He let the sentence trail, recognizing the uselessness of trying to bind it in logic and reality. Nimec heard his agitated snatches of breath, the paper rattling again between his fingers in the silence of the room.
“Who’s on it?” Gordian said.
“Ricci and Thibodeau. If there are any leads, any paths they need to follow, every man, every resource, everything we’ve got is available in a heartbeat. You know that.”
Gordian nodded.
“I need to tie things up, get back home right away—”
“Boss,” Nimec interrupted. “You can’t leave Africa.”
Gordian looked at him. “No,” he said.
“Gord—”
“I know what you’re thinking. It doesn’t matter. Somebody has to be with Ashley.”
“Meg plans to stay with her, look after her for as long as she has to—”
“No, Pete. Forget it. I won’t let you decide this for me. That demand in the message… the announcement I’m supposed to make… we can’t jump to the conclusion it has anything remotely to do with the actual motive or motives for what’s happened. It could be a red herring. Meant to throw us off.”
“Or not,” Nimec said. “You really feel we’re in a position to take chances right now?”
Silence clapped down over them again. But now Gordian became very still, staring at the wall opposite him, the printout no longer rattling in his hand. The thick doors and walls of the room blocked out any sounds from elsewhere in the old French mansion.
After a long length of time, he turned to Nimec.
“The path you need to follow starts here,” he said, and put a hand to his chest. “Whatever the reason for what’s happened to Julia… those other innocents… they’ve fallen into the middle.”
Nimec said nothing for a while, and then nodded pensively.
“Find who’s at the other end,” Gordian said.
UpLink SanJo. Mid-afternoon. Their secure conference room’s sound-baffled, audio-secure walls once again enclosing them in an electronically fortified cocoon of silence. On one of those walls, a flat plasma screen jacked into a digital viewer showed an enlarged image of the e-mail Megan had received hours earlier. It struck the eye like the Mark of the Beast, a reminder that nothing in this technological age can make us impervious to its stain.
“We need to find out what evidence they’re pulling from that greyhound,” Ricci said. “We can’t wait.”
Megan looked at him. “You’re positive it’s that important.”
“I’m positive the cops think it is,” he said. “We cruised past that veterinary clinic a bunch of times. Saw a team of uniforms cooping outside in a patrol car. And I guarantee they weren’t going anywhere.”
“What makes it a sure thing is that they ain’t letting Howell in to see the dog,” Thibodeau said. “He tells us the vet be a good friend of his. Know him for years, care for every one of his hounds. Most’re more dead than alive when he bring them from the track. Some of ’em need surgery. Howell say you have to treat runners different from other breeds. They ain’t able to tolerate certain kinds of medicine or anaesthesia, need lower doses, you know.”
“One reason the cops brought the dog there is that Howell insisted on it when he found her alive,” Ricci said. “The clinic is only a few miles from his rescue center out in the boonies. Good break for him, trying to save that dog. Not too convenient for the badges.”
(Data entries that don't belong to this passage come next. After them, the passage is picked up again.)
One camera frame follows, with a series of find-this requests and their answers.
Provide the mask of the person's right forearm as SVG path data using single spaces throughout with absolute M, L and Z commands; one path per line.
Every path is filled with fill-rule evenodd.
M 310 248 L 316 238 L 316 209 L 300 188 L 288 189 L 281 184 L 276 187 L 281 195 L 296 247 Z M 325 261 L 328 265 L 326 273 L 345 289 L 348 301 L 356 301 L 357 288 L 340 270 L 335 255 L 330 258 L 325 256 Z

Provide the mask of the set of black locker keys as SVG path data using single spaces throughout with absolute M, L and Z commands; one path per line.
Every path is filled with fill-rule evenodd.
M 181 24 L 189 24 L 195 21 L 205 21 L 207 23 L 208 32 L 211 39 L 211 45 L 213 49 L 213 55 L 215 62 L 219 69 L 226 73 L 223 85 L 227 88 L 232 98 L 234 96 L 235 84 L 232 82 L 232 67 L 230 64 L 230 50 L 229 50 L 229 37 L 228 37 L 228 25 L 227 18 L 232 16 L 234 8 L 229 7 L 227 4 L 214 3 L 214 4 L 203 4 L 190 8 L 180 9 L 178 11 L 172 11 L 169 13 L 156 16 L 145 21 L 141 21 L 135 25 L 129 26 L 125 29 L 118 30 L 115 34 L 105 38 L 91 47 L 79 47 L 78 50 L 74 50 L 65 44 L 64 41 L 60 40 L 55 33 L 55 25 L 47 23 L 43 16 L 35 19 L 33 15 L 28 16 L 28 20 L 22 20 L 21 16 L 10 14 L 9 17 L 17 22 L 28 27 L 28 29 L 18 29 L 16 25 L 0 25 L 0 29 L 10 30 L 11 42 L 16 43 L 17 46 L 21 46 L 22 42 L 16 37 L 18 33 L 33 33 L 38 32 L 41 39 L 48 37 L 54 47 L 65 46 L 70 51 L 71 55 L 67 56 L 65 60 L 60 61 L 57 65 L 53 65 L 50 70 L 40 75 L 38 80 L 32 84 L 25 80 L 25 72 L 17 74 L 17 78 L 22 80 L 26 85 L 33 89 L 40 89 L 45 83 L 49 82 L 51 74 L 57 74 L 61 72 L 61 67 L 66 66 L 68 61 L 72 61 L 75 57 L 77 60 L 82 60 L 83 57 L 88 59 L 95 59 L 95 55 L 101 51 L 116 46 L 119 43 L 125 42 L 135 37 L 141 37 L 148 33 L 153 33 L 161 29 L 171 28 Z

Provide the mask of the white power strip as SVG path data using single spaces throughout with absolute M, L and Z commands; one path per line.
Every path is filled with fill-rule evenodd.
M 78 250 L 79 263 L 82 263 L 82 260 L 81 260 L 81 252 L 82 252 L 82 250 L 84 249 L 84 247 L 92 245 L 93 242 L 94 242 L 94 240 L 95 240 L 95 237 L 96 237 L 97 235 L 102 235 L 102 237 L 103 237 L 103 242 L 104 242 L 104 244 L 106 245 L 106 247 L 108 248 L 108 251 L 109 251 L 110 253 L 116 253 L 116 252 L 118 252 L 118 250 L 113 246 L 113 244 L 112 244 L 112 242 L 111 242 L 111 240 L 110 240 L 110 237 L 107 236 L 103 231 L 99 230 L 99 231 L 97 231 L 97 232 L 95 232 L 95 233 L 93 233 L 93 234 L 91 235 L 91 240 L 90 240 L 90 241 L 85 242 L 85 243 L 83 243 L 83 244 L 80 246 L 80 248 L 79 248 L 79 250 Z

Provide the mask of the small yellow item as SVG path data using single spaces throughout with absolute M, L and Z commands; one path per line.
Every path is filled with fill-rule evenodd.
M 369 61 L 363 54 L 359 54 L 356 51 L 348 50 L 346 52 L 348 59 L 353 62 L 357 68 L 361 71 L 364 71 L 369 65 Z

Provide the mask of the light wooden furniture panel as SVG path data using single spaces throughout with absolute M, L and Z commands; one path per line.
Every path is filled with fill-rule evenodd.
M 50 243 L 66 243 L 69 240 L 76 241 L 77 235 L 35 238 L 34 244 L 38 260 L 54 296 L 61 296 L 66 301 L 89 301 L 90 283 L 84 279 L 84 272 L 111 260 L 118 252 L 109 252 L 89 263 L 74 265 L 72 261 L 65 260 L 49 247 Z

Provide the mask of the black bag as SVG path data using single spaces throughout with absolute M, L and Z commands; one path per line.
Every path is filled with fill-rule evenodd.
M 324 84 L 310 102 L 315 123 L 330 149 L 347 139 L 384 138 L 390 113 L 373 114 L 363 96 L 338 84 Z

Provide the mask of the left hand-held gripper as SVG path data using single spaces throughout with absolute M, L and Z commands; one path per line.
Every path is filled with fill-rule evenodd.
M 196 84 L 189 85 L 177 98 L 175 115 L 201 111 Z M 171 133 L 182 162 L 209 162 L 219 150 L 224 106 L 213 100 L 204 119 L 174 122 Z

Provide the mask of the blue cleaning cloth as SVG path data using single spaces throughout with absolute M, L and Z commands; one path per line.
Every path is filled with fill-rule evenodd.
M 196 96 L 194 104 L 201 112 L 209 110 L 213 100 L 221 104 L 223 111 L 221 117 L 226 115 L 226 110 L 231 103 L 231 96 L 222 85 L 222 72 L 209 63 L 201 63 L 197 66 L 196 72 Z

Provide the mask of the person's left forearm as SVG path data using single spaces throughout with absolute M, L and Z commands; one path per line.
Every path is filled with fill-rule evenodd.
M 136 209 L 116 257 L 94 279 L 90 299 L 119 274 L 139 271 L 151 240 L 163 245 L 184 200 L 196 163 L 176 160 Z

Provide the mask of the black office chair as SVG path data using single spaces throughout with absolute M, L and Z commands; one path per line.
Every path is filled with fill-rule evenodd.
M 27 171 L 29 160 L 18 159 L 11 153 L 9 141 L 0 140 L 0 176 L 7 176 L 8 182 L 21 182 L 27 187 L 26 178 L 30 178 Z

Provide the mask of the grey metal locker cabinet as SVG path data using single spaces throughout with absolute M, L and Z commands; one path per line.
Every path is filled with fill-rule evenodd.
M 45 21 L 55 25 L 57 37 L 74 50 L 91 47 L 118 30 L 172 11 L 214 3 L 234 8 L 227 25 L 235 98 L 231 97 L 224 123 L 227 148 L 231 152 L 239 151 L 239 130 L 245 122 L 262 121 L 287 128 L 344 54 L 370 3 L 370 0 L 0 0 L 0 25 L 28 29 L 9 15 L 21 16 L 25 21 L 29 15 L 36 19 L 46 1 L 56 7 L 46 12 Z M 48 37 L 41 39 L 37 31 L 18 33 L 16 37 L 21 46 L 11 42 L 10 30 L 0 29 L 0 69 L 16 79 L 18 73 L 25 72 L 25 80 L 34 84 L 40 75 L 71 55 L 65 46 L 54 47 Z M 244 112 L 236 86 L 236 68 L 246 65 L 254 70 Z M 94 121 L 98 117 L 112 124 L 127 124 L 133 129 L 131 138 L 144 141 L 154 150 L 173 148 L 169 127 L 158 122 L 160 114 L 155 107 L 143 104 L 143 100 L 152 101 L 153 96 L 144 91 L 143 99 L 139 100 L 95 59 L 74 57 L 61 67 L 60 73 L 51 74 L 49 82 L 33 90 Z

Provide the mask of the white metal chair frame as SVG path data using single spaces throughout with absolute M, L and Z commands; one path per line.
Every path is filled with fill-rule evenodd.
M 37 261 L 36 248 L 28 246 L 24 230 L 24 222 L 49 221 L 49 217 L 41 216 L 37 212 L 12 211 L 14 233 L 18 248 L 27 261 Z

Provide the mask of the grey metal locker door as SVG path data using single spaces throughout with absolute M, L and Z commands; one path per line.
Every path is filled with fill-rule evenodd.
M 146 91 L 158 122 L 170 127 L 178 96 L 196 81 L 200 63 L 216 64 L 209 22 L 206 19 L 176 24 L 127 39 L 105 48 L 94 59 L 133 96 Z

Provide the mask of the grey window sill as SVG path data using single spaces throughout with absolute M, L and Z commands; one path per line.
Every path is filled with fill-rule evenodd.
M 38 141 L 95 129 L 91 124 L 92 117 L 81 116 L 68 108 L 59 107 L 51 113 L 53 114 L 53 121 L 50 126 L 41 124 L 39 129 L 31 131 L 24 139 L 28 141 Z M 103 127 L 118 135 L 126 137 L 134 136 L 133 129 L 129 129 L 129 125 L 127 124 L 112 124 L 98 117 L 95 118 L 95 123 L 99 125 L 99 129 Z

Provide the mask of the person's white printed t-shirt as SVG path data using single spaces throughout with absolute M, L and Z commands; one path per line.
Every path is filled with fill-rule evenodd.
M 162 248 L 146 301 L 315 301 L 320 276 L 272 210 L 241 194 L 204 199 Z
Megan was looking at him. “Why not?”
Ricci’s expression seemed to say the answer should have been obvious. “If they’re under orders to keep watch over it, they’d prefer bringing it someplace near an all-night diner, where they can tank up on free coffee and muffins the whole time. If it bleeds out on the way, so much the better. The dog becomes meat. They don’t have to worry about its carcass disappearing from a locked refrigerator drawer in a police lab, but a live animal in a country vet’s infirmary makes them insecure.” He paused a second. “Howell had some strong persuasion, though. The vet’s no bumpkin. Used to be with the San Francisco Zoo. Has a diploma in veterinary forensic pathology. The cops would have to call on somebody like him for the necropsy anyway… probably couldn’t find a better qualified man for the job.”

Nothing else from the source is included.